[Data entries]
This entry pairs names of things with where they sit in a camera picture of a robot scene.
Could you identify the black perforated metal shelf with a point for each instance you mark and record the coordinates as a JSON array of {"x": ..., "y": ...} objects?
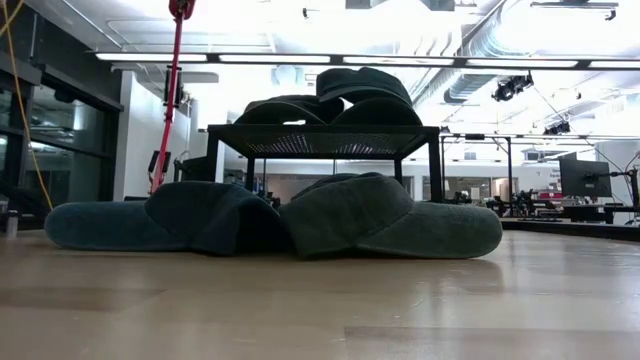
[{"x": 300, "y": 129}]

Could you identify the black computer monitor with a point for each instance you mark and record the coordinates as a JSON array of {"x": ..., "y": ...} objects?
[
  {"x": 585, "y": 177},
  {"x": 195, "y": 170}
]

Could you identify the long linear ceiling light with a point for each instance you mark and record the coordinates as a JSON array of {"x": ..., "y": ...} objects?
[{"x": 275, "y": 58}]

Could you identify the black ceiling spotlight cluster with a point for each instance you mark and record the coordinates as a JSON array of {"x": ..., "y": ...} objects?
[{"x": 510, "y": 87}]

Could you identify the red pole stand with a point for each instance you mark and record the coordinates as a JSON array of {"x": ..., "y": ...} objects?
[{"x": 181, "y": 7}]

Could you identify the small black ceiling spotlight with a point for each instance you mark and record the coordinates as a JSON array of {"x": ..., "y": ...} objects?
[{"x": 557, "y": 129}]

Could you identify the small grey cylinder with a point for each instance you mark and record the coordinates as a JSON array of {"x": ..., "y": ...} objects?
[{"x": 12, "y": 225}]

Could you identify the black background frame stand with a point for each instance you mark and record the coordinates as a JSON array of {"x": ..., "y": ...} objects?
[{"x": 475, "y": 136}]

[THE PROBLEM]
Could you write out the records again exactly, omitting each image?

[EXERCISE SOLUTION]
This entry pairs names of things with where they sit in a camera picture of a robot scene.
Could you identify the black perforated metal shelf with a point for each instance you mark and record the coordinates as a JSON array of {"x": ..., "y": ...} objects?
[{"x": 300, "y": 129}]

Could you identify the black computer monitor with a point for each instance you mark and record the coordinates as a JSON array of {"x": ..., "y": ...} objects?
[
  {"x": 585, "y": 177},
  {"x": 195, "y": 170}
]

Could you identify the long linear ceiling light with a point for each instance you mark and record the coordinates as a JSON array of {"x": ..., "y": ...} objects?
[{"x": 275, "y": 58}]

Could you identify the black ceiling spotlight cluster with a point for each instance you mark and record the coordinates as a JSON array of {"x": ..., "y": ...} objects?
[{"x": 510, "y": 87}]

Could you identify the red pole stand with a point for each instance you mark and record the coordinates as a JSON array of {"x": ..., "y": ...} objects?
[{"x": 181, "y": 7}]

Could you identify the small black ceiling spotlight with a point for each instance you mark and record the coordinates as a JSON array of {"x": ..., "y": ...} objects?
[{"x": 557, "y": 129}]

Could you identify the small grey cylinder with a point for each instance you mark and record the coordinates as a JSON array of {"x": ..., "y": ...} objects?
[{"x": 12, "y": 225}]

Could you identify the black background frame stand with a point for each instance you mark and record the coordinates as a JSON array of {"x": ..., "y": ...} objects?
[{"x": 475, "y": 136}]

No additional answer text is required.